5 июля Рудольф должен был впервые исполнять «Лебединое озеро» с Марго – в Италии, на Международном балетном фестивале в Нерви (им хотели показать несколько пробных спектаклей вдали от лондонских критиков). Две их репетиции в Лондоне не сулили ничего хорошего; их ссоры пресеклись только потому, что Рудольф захихикал, когда Марго напомнила ему, что она танцует «Лебединое» с 1938 г. – того года, когда он родился. «Это совершенно расстроило нас обоих». Более того, «Лебединое озеро» оставалось одним из тех балетов, которые она больше всего боялась из-за нагромождения технически сложных элементов, особенно комбинации 32 фуэте. Она перенесла травму стопы и уже не могла показывать прежнюю технику. Поэтому в 1959 г. она дала так называемое прощальное представление. «Мы все понимали, что это ее последний спектакль, – сказала Джорджина Паркинсон. – И она исполнила свои обычные 23½ фуэте, и все аплодировали… и все мы пролили приличествующую случаю слезу». Три года спустя, когда состояние травмированной ноги существенно улучшилось, Марго вернулась в роль в паре с Дэвидом Блэром, но спектакль получился неинтересным; в журнале Dance and Dancers его заклеймили «лаком без блеска». 17 июня, сидя в зрительном зале в лондонском «Палладиуме», она видела, как Рудольф исполняет блистательное па-де-де Черного лебедя с Надей Нериной для записи воскресной телепередачи, за которым через несколько дней последовало «стихийное и волнующее» «Лебединое озеро» с Нуреевым и Аровой в главных партиях на сцене Ковент-Гардена.

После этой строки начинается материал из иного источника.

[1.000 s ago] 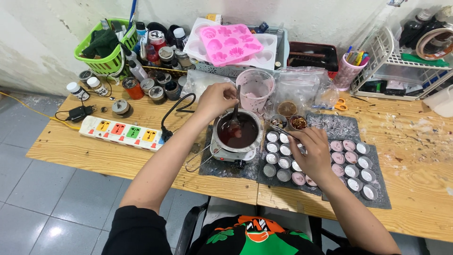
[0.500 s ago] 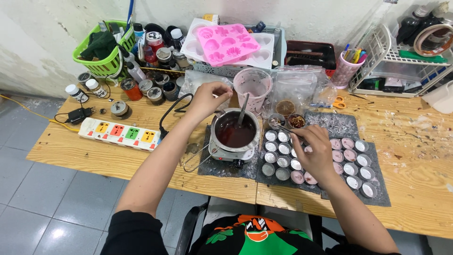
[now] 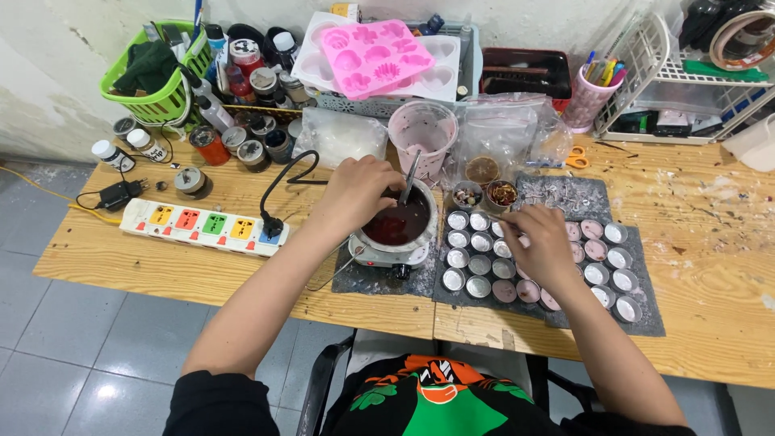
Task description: Melt wax in a small pot and prepare small tea light candles.
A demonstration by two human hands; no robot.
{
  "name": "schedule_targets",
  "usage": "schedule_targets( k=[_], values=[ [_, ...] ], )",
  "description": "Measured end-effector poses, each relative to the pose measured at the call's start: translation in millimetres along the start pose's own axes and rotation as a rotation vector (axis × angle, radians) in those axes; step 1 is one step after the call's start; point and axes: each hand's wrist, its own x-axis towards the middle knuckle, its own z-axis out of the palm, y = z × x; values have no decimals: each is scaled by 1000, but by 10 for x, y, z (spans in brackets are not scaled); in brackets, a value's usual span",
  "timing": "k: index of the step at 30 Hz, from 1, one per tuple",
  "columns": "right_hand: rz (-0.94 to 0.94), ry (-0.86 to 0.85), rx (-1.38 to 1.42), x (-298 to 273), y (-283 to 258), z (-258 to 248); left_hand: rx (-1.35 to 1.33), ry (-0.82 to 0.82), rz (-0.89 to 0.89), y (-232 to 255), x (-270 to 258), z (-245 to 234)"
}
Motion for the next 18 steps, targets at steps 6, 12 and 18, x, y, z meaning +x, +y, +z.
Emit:
schedule_targets(
  k=[6,12,18],
  values=[
    [-311,-204,-240,311,-67,116,-9,-72,-11,12,11,71],
    [-432,-307,-332,479,8,353,-20,-69,22,-61,-32,172],
    [-366,-336,-182,494,-7,343,-101,-99,-93,65,-106,-75]
  ],
)
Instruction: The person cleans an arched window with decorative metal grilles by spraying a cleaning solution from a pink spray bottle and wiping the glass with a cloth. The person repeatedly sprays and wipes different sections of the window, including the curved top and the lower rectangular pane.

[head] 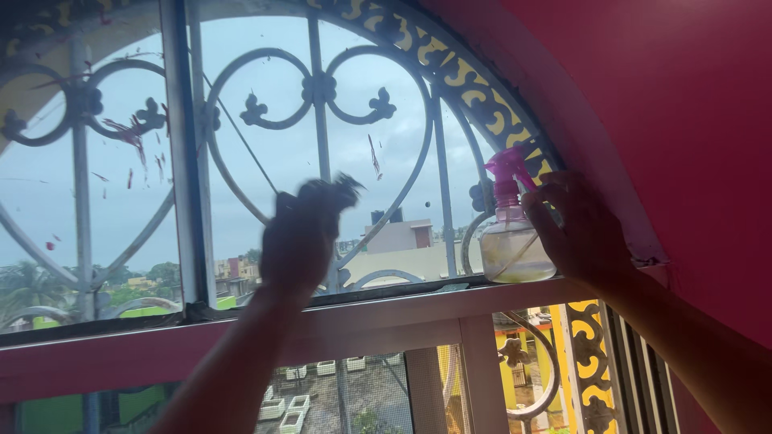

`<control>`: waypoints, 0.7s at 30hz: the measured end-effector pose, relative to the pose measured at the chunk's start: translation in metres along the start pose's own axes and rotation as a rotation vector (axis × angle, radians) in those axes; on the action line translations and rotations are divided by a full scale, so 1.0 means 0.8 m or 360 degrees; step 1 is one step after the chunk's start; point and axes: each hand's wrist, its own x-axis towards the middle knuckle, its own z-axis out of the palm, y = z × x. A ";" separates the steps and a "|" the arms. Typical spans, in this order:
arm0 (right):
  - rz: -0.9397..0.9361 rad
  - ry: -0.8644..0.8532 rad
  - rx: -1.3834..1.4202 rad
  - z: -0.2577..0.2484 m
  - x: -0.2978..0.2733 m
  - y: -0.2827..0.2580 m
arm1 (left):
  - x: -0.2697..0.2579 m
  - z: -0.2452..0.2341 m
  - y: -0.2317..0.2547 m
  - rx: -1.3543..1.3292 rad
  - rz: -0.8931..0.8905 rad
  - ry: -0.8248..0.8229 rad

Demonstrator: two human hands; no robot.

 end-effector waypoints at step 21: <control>0.0932 -0.0983 0.0208 -0.047 -0.026 -0.057 | 0.012 0.024 0.163 -0.0987 -0.0608 -0.0109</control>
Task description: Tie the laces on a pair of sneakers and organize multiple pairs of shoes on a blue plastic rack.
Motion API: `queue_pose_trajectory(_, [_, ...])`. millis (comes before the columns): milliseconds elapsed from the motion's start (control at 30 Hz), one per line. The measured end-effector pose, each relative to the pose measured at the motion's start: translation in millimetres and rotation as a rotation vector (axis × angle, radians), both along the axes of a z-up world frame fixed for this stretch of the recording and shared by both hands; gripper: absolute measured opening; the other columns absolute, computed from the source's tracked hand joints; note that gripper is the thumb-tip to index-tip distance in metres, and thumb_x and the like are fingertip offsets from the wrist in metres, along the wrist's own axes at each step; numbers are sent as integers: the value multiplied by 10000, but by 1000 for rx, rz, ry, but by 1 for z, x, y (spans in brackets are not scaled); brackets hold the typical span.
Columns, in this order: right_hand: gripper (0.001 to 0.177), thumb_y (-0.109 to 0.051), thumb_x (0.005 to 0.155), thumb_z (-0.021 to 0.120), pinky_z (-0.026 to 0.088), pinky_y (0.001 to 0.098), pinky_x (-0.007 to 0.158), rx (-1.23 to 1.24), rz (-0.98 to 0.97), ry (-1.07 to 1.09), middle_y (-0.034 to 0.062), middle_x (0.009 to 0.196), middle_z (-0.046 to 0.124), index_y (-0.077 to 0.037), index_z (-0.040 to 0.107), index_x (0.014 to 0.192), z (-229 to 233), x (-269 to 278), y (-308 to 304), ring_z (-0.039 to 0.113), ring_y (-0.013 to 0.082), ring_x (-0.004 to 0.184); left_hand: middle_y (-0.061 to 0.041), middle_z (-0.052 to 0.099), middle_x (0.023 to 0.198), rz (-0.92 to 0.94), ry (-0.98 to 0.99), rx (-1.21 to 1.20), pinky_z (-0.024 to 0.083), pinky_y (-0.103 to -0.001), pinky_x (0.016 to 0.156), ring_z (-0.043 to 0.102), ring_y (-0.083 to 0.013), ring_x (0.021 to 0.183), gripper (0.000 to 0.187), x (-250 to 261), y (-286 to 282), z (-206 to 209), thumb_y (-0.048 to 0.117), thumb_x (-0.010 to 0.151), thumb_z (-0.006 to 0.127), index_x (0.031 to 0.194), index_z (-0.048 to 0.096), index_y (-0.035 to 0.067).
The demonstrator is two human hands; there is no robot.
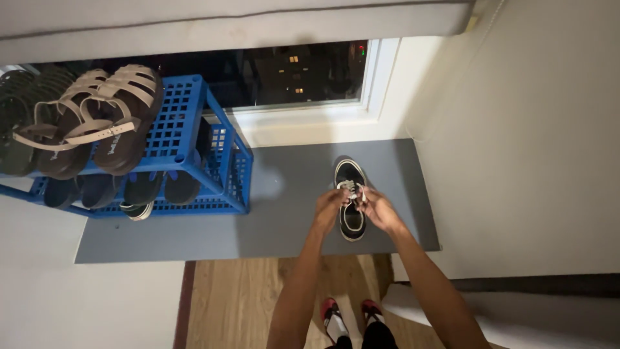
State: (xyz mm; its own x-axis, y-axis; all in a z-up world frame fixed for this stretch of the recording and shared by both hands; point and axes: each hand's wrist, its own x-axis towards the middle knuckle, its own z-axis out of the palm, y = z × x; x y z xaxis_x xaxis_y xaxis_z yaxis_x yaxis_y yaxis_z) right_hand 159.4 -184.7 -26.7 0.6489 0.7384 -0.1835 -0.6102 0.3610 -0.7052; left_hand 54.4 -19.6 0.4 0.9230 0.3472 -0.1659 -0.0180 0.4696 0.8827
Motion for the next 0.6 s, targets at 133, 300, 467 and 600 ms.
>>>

Тогда она поняла, что у нее нет выбора: настало время убирать оборонительные сооружения.
В Италии, где возобновились их совместные репетиции, Марго, хотя и нашла выход из тупика, понимала, что ей предстоит решить очень трудную задачу. Кому захочется смотреть на нее, «если этот молодой лев подпрыгивает на десять футов в воздухе и исполняет все фантастические элементы?». Марго всегда оживала в атмосфере соперничества; кроме того, ее привлекали приключения и риск (вот почему она так охотно помогала мужу во время неудачной попытки государственного переворота в Панаме в 1959 г.). Разгадав характер Марго, Рудольф стал ее поддразнивать. Так, однажды он сказал: «Итак… ты великая балерина. Покажи, что ты умеешь!» И вдруг оказалось, что Марго практически «перетанцовывает» своего партнера. Рудольф лишь «ошеломленно» наблюдал за ней, гадая, как это возможно, чтобы она «без техники выполняла сложные техничные элементы, а у меня, которого учили самой лучшей технике… получается не всегда?». Прекрасно сознавая масштаб ее личности – в мире ее знали гораздо лучше Улановой, – сам Рудольф «чувствовал себя немного… Когда я на сцене рядом с ней, кто на меня посмотрит?». Он и раньше поражался тому, как Марго, даже без вновь обретенной виртуозности, обладала способностью овладеть зрительным залом не благодаря рисовке и эффектному исполнению, а благодаря мягкой, лиричной английской сдержанности и непринужденному почерку. В ее артистизме не было ни следа сенсационности, однако на глубинном уровне она настолько проживала все, что исполняла на сцене, что, даже стоя без движения, она умела привлечь к себе все взоры. «Она вышла на сцену, – сказал Рудольф, – и зажгла свет».
То, что они оба «вдохновлялись, более того, подтягивались друг рядом с другом», придало невероятную энергию их выступлению на фестивале в Нерви. В то же время оказалось: стоило им выйти на сцену, и сразу забывались всякое своекорыстие и соперничество. Состояние полной гармонии, обретенное ими заново в Италии, усиливалось необычайно романтической обстановкой театра под открытым небом: душистый средиземноморский вечер, шум моря на заднем плане. Вспоминая позже о том периоде своей жизни, Марго удовлетворенно заметила: «Я нашла идеального партнера». Рудольф испытывал то же чувство: «Мы стали одним телом. Одной душой. Мы двигались в унисон. Мы дополняли друг друга каждым взмахом руки, каждым поворотом головы. Культурные различия, разница в возрасте – все перестало существовать; нас поглощало создание образа. Мы стали ролью. А публика была очарована».